Nick Allan, President of Chinook Contract Research Inc. presented about the recent development of a novel elastrator band that releases topical analgesia for improved pain mitigation during castration. This promising device showed in field testing that a pain mitigating compound was released into tissue at effective concentrations, is detectable within 0.5 hours and out to 7 days and that substantial analgesia remains in the bands after 7 days. Further development and testing is expected in larger scale field trials in the coming year.
Dr. Karen Schwartzkopf-Genswein, Senior Research Scientist with Agriculture and Agri-Food Canada in Lethbridge gave a pain mitigation strategies new research update of work done over the past few years.
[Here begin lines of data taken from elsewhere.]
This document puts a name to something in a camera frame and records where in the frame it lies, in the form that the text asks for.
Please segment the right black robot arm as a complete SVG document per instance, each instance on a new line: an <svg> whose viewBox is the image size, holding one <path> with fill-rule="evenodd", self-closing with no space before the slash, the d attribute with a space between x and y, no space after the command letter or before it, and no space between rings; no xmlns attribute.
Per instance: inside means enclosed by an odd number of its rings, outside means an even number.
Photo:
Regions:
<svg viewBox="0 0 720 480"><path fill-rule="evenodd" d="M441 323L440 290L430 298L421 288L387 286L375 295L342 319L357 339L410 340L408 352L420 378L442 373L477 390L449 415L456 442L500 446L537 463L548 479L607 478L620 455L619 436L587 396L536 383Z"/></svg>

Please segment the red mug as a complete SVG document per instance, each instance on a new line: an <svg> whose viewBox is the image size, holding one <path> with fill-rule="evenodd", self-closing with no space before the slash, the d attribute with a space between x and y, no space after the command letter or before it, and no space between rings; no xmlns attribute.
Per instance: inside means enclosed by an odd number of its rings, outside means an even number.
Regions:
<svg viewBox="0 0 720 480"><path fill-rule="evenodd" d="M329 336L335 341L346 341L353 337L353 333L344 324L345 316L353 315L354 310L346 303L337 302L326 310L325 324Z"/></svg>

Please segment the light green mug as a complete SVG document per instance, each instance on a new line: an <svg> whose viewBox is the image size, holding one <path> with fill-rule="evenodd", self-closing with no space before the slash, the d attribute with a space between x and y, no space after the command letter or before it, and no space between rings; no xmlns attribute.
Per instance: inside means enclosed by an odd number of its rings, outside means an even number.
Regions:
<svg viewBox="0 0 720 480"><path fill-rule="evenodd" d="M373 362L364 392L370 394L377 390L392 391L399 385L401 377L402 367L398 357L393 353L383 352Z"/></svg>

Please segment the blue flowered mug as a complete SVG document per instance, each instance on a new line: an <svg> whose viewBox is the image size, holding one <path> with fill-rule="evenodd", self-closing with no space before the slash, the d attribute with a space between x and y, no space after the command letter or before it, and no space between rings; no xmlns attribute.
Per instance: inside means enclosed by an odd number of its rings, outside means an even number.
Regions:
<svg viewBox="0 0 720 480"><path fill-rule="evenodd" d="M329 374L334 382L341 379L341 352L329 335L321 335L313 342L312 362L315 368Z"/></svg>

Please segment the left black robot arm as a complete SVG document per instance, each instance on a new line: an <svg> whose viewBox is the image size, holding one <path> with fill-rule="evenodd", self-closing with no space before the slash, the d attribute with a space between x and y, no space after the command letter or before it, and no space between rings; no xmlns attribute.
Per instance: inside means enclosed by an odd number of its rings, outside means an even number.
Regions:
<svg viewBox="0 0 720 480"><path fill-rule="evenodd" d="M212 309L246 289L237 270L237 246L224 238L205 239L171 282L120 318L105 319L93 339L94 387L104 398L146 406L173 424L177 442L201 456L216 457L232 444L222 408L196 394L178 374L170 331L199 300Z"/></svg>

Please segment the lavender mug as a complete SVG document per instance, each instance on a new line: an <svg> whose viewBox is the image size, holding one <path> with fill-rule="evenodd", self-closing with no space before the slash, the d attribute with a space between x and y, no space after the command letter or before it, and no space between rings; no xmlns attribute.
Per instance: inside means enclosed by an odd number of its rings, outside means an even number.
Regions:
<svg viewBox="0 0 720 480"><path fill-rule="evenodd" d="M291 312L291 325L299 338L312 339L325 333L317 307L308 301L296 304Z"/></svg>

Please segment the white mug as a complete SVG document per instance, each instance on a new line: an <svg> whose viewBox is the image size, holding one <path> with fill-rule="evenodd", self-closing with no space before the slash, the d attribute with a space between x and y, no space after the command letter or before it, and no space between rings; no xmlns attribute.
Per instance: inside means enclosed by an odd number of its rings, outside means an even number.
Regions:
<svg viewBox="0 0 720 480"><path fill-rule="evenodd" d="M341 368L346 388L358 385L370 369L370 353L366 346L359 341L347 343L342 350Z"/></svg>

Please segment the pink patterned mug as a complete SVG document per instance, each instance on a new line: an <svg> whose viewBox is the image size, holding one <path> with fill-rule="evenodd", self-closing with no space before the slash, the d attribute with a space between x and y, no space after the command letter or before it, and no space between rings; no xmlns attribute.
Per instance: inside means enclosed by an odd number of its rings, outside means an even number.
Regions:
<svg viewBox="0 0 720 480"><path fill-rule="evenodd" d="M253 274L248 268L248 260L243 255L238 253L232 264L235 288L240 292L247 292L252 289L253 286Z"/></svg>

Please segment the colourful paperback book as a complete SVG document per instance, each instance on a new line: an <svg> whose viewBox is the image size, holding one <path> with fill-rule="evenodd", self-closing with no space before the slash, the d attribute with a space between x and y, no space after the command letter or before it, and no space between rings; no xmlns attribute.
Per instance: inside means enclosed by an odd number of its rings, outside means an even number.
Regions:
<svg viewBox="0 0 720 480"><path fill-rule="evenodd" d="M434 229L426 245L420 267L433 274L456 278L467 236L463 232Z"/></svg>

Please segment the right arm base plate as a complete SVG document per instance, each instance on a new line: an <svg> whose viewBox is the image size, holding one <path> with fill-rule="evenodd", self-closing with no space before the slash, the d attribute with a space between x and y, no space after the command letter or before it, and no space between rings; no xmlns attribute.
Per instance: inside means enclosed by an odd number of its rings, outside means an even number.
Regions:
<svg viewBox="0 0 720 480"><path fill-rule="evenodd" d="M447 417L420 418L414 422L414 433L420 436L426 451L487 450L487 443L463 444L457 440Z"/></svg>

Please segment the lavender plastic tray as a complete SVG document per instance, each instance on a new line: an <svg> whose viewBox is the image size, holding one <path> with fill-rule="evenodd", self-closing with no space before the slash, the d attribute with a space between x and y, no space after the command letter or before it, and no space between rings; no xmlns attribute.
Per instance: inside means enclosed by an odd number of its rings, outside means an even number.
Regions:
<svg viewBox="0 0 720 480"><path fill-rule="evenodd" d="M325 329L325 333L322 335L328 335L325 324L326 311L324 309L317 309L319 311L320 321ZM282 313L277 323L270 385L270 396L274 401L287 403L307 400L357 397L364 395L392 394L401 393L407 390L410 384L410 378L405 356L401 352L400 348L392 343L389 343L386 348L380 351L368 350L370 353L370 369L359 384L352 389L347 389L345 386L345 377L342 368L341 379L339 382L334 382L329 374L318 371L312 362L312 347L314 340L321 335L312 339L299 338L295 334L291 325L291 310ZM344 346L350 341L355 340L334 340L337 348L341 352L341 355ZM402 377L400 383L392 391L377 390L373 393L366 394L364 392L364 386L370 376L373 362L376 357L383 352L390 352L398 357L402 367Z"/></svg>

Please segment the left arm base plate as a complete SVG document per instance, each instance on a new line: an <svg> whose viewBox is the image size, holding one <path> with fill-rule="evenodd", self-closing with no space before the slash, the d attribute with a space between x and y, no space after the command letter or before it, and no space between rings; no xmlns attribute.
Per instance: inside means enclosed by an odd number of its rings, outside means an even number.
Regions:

Dr. Merle Olson DVM, Research Director with Alberta Veterinary Laboratories Ltd. presented a 2019 update on pain mitigation options for livestock. These included multiple species, numerous products and even addressed the issue of drug residues threatening predation wildlife such as birds of prey. Dr. Ed Pajor, Anderson-Chisholm Chair in Animal Care and Welfare, Professor of Animal Behaviour and Welfare, Faculty of Veterinary Medicine at the University of Calgary encompassed pain mitigation and why it is still iImportant. This included the ever challenging social liscence piece as well as provided an update on the recent donation of a working cattle ranch (WA Ranches) to the University of Calgary
Equine expert Les Burwash facilitated the large group discussions: Knowledge & Research Gaps and Gaps in Tools or Techniques Available to Industry. Generating a list for the group to use for future research, grant applications and decision tree designs include challenges of how to measure pain in livestock and culminated with the determination of five priorities for the Alberta livestock industry to focus on over the next few years.
Priority areas identified for further research, understanding and consideration:
1) Physiology of pain in young animals is not well understood
2) In addition to pain control through medication, changes in management practices that will help address pain and drug use need to be explored further
3) Valuing best management practices at all levels of the market chain will encourage adoption
4) There is room for improvement in acute pain management
5) Developing more effective lameness diagnosis tools/methods would be beneficial for the livestock industry
The day provided an opportunity to learn, share information and research projects in the hope that participants will continue to collaborate to address these issues in the future. Knowing who’s doing what is an important part of the networking and collaboration efforts. The group will continue to dialogue in the months ahead and the group undertook to gather for further discussions within the next four years to continue to share, learn and move the industry forward.
This event was a collaborative effort involving numerous agencies including coordinating efforts through Alberta Beef Producers with generous funding from the Canadian Agricultural Adaptation Program grant and Chinook Contract Research Inc.